- **WORK REQUEST**: How many lines of the listing below hold the word "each"? Answer with the number alone.

- **DATASET CONTENT**:
——————

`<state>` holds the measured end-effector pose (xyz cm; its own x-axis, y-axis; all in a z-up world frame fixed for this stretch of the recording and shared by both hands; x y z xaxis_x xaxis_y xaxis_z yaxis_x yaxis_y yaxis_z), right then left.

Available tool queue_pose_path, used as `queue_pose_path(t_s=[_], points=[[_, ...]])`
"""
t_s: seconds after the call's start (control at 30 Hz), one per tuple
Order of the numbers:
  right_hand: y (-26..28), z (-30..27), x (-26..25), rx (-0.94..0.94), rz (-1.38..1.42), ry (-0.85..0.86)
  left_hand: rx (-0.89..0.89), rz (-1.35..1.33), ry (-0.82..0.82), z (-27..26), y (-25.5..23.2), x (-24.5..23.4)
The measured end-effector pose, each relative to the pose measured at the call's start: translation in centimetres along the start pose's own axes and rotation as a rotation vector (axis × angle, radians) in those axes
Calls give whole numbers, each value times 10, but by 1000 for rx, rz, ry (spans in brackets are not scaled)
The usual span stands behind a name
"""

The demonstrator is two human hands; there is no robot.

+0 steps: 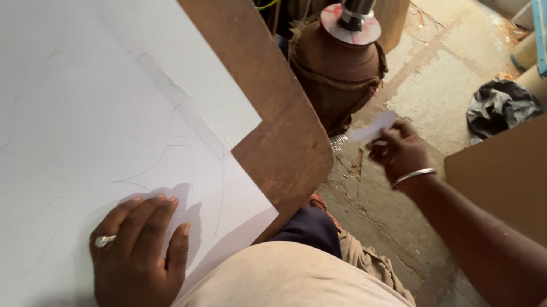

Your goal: Trace out patterns and shapes on a white sheet template on a wooden board using a pencil.

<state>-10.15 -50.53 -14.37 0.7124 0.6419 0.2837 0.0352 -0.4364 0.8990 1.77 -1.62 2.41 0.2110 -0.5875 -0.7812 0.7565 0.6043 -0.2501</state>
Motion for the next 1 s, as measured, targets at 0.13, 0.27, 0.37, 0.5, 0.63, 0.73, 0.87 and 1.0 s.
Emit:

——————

- **COMPLETED TASK**: 2